╭─ DATA FOR REVIEW

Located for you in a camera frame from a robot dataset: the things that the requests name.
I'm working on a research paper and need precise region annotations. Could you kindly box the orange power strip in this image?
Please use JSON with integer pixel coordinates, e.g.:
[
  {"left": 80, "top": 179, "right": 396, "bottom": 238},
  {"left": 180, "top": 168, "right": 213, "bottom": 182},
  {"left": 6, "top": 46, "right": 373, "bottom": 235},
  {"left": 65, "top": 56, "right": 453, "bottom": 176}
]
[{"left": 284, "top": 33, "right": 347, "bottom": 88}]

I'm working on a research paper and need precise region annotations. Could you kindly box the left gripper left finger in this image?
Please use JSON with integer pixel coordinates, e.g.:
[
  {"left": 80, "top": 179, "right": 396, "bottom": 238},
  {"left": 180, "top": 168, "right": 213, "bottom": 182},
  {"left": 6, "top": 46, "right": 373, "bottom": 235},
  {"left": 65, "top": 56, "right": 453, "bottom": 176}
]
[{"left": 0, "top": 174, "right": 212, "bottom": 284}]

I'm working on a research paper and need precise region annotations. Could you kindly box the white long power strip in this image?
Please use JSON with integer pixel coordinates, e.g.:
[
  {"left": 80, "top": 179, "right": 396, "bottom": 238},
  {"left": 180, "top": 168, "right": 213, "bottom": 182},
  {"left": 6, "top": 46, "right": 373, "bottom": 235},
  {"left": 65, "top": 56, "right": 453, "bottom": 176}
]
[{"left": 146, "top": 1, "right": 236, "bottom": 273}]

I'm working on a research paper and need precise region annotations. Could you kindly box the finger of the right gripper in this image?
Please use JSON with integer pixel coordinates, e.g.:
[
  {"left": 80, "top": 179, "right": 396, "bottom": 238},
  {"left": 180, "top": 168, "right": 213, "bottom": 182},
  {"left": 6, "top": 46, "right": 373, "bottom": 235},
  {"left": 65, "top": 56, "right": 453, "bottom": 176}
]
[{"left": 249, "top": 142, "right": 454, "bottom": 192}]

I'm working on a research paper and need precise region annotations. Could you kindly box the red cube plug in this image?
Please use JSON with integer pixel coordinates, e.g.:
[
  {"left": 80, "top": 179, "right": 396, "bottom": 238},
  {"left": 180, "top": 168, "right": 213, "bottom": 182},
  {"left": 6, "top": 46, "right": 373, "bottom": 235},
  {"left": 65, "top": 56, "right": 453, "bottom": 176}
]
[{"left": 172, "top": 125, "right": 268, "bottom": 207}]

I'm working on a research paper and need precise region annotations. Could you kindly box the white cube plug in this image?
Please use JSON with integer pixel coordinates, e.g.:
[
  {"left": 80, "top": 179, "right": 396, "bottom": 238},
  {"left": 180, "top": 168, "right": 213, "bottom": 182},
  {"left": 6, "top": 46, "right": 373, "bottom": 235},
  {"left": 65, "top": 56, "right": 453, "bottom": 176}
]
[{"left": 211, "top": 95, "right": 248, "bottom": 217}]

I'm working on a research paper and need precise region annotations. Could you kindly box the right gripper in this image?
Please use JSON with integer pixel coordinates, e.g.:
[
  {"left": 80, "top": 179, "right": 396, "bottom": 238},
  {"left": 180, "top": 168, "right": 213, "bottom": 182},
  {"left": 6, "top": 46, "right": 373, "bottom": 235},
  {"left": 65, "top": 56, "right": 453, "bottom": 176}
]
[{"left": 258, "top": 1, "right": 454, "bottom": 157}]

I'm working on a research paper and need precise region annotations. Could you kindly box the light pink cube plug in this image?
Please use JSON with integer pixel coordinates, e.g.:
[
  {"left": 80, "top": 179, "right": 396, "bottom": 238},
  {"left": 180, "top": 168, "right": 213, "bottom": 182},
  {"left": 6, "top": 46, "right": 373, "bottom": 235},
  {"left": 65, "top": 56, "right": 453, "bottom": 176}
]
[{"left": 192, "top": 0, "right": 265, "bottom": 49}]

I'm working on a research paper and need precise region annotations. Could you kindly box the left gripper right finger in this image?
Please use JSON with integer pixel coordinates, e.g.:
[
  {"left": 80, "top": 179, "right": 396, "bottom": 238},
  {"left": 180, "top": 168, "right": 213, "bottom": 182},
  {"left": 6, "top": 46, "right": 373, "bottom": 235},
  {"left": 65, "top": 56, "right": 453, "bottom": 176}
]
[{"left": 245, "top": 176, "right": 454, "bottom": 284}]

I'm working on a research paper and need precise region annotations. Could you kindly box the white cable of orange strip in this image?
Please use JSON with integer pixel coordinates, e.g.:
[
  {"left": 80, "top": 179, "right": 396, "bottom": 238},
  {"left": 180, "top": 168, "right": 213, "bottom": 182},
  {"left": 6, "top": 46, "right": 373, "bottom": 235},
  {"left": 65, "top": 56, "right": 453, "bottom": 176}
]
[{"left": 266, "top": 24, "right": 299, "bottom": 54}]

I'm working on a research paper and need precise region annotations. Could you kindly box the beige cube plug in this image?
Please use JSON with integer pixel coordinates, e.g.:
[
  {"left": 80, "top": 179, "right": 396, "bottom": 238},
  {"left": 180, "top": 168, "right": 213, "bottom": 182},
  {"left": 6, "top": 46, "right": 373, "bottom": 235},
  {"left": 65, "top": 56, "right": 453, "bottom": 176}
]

╰─

Repeat all the entries above without altering anything.

Located for you in a camera frame from a robot dataset: the things that the requests name.
I'm working on a research paper and need precise region annotations. Could you kindly box the orange power strip in this image?
Please use JSON with integer pixel coordinates, e.g.:
[
  {"left": 80, "top": 179, "right": 396, "bottom": 238},
  {"left": 180, "top": 168, "right": 213, "bottom": 182},
  {"left": 6, "top": 46, "right": 373, "bottom": 235},
  {"left": 65, "top": 56, "right": 453, "bottom": 176}
]
[{"left": 284, "top": 33, "right": 347, "bottom": 88}]

I'm working on a research paper and need precise region annotations. Could you kindly box the left gripper left finger in this image?
Please use JSON with integer pixel coordinates, e.g.:
[
  {"left": 80, "top": 179, "right": 396, "bottom": 238},
  {"left": 180, "top": 168, "right": 213, "bottom": 182},
  {"left": 6, "top": 46, "right": 373, "bottom": 235},
  {"left": 65, "top": 56, "right": 453, "bottom": 176}
]
[{"left": 0, "top": 174, "right": 212, "bottom": 284}]

I'm working on a research paper and need precise region annotations. Could you kindly box the white long power strip in this image?
Please use JSON with integer pixel coordinates, e.g.:
[
  {"left": 80, "top": 179, "right": 396, "bottom": 238},
  {"left": 180, "top": 168, "right": 213, "bottom": 182},
  {"left": 6, "top": 46, "right": 373, "bottom": 235},
  {"left": 65, "top": 56, "right": 453, "bottom": 176}
]
[{"left": 146, "top": 1, "right": 236, "bottom": 273}]

I'm working on a research paper and need precise region annotations. Could you kindly box the finger of the right gripper in this image?
Please use JSON with integer pixel coordinates, e.g.:
[
  {"left": 80, "top": 179, "right": 396, "bottom": 238},
  {"left": 180, "top": 168, "right": 213, "bottom": 182},
  {"left": 6, "top": 46, "right": 373, "bottom": 235},
  {"left": 65, "top": 56, "right": 453, "bottom": 176}
]
[{"left": 249, "top": 142, "right": 454, "bottom": 192}]

I'm working on a research paper and need precise region annotations. Could you kindly box the red cube plug in this image?
Please use JSON with integer pixel coordinates, e.g.:
[
  {"left": 80, "top": 179, "right": 396, "bottom": 238},
  {"left": 180, "top": 168, "right": 213, "bottom": 182},
  {"left": 6, "top": 46, "right": 373, "bottom": 235},
  {"left": 65, "top": 56, "right": 453, "bottom": 176}
]
[{"left": 172, "top": 125, "right": 268, "bottom": 207}]

I'm working on a research paper and need precise region annotations. Could you kindly box the white cube plug in this image?
Please use JSON with integer pixel coordinates, e.g.:
[
  {"left": 80, "top": 179, "right": 396, "bottom": 238},
  {"left": 180, "top": 168, "right": 213, "bottom": 182},
  {"left": 6, "top": 46, "right": 373, "bottom": 235},
  {"left": 65, "top": 56, "right": 453, "bottom": 176}
]
[{"left": 211, "top": 95, "right": 248, "bottom": 217}]

I'm working on a research paper and need precise region annotations. Could you kindly box the right gripper in this image?
Please use JSON with integer pixel coordinates, e.g.:
[
  {"left": 80, "top": 179, "right": 396, "bottom": 238},
  {"left": 180, "top": 168, "right": 213, "bottom": 182},
  {"left": 6, "top": 46, "right": 373, "bottom": 235},
  {"left": 65, "top": 56, "right": 453, "bottom": 176}
]
[{"left": 258, "top": 1, "right": 454, "bottom": 157}]

I'm working on a research paper and need precise region annotations. Could you kindly box the light pink cube plug in this image?
Please use JSON with integer pixel coordinates, e.g.:
[
  {"left": 80, "top": 179, "right": 396, "bottom": 238},
  {"left": 180, "top": 168, "right": 213, "bottom": 182},
  {"left": 6, "top": 46, "right": 373, "bottom": 235},
  {"left": 65, "top": 56, "right": 453, "bottom": 176}
]
[{"left": 192, "top": 0, "right": 265, "bottom": 49}]

I'm working on a research paper and need precise region annotations. Could you kindly box the left gripper right finger in this image?
Please use JSON with integer pixel coordinates, e.g.:
[
  {"left": 80, "top": 179, "right": 396, "bottom": 238},
  {"left": 180, "top": 168, "right": 213, "bottom": 182},
  {"left": 6, "top": 46, "right": 373, "bottom": 235},
  {"left": 65, "top": 56, "right": 453, "bottom": 176}
]
[{"left": 245, "top": 176, "right": 454, "bottom": 284}]

I'm working on a research paper and need precise region annotations. Could you kindly box the white cable of orange strip in this image?
Please use JSON with integer pixel coordinates, e.g.:
[
  {"left": 80, "top": 179, "right": 396, "bottom": 238},
  {"left": 180, "top": 168, "right": 213, "bottom": 182},
  {"left": 6, "top": 46, "right": 373, "bottom": 235},
  {"left": 65, "top": 56, "right": 453, "bottom": 176}
]
[{"left": 266, "top": 24, "right": 299, "bottom": 54}]

I'm working on a research paper and need precise region annotations. Could you kindly box the beige cube plug in this image?
Please use JSON with integer pixel coordinates, e.g.:
[
  {"left": 80, "top": 179, "right": 396, "bottom": 238},
  {"left": 180, "top": 168, "right": 213, "bottom": 182},
  {"left": 6, "top": 46, "right": 373, "bottom": 235},
  {"left": 65, "top": 56, "right": 453, "bottom": 176}
]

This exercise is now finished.